NEW YORK — Women don't consider themselves fat until they start wearing a size 16, according to a Ladies' Home Journal survey of 1,000 women, 68 percent of whom wear a size 14 or lower. Fifty-two percent of those surveyed said that they would consider themselves fat if they wore a size 16. Despite that finding, 47 percent of those surveyed were unhappy with their current weight.

The biggest motivator for losing weight was seeing themselves in a photograph, according to 26 percent of respondents. Nineteen percent said trying on clothes in a dressing room was motivating while 15 percent pinpointed putting on a bathing suit. Only 3 percent said that getting into bed with their husbands made them worry about their weight.
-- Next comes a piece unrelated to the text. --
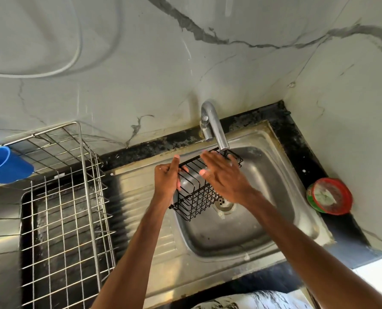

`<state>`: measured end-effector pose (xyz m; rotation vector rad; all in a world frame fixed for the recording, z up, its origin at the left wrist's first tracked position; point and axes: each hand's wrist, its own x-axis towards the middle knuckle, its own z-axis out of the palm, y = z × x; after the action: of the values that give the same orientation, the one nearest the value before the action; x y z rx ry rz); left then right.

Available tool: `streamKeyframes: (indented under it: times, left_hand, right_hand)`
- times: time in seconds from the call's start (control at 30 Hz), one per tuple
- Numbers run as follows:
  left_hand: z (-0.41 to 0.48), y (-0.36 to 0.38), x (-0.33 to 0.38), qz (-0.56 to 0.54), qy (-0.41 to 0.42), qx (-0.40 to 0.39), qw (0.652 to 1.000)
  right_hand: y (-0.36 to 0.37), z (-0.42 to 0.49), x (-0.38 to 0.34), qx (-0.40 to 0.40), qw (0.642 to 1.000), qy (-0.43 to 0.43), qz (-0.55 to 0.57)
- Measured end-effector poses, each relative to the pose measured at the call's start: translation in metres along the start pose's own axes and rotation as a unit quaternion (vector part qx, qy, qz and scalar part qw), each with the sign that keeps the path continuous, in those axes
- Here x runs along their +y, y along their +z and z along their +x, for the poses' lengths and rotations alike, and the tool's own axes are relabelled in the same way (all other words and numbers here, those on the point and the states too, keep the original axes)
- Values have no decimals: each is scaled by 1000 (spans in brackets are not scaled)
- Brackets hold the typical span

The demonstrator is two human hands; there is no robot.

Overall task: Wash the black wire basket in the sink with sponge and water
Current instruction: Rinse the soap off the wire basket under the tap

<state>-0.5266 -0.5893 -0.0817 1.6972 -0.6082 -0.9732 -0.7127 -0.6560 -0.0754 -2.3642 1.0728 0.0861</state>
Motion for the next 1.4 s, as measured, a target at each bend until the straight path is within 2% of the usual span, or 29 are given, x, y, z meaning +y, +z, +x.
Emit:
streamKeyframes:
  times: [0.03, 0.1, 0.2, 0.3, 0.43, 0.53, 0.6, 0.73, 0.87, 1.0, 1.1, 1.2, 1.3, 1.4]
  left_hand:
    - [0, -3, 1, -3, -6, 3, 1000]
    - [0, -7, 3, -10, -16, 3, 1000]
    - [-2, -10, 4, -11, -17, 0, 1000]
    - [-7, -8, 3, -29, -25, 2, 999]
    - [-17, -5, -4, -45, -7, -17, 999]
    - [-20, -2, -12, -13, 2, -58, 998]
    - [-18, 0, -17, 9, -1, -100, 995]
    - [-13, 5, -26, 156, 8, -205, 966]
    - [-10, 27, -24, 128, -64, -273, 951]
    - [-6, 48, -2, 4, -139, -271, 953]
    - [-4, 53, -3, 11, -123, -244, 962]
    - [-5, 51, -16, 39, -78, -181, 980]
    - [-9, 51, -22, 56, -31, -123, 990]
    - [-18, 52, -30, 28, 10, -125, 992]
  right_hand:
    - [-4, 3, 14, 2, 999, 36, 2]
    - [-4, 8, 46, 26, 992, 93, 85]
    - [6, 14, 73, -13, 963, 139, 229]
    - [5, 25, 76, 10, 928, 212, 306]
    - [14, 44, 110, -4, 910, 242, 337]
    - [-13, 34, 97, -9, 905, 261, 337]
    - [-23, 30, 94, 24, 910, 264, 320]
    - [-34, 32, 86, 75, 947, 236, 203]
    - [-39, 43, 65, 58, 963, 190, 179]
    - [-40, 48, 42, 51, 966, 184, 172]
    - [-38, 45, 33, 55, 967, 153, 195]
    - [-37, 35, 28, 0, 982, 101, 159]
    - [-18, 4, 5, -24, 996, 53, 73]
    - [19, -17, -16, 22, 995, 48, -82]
Seventy-nine percent of those surveyed have not given up on being their ideal weight, which could explain why despite all the makeover shows on television and the rising popularity of plastic surgery, 77 percent said that they would not get surgery to make themselves thinner even if they could afford it. Hope that they can lose the weight themselves may spring eternal, which health clubs could tap into, especially since 91 percent of those surveyed said that spending time around thin people didn't bother them.

“Clearly, the struggle with weight control and body image continues to be very intense for women,” said Diane Salvatore, editor-in-chief for Ladies' Home Journal. “What's clear from the survey is that for women, weight continues to be not just a health issue, but an emotional one as well, and women feel conflicted about whether to let themselves off the hook or get themselves in shape.”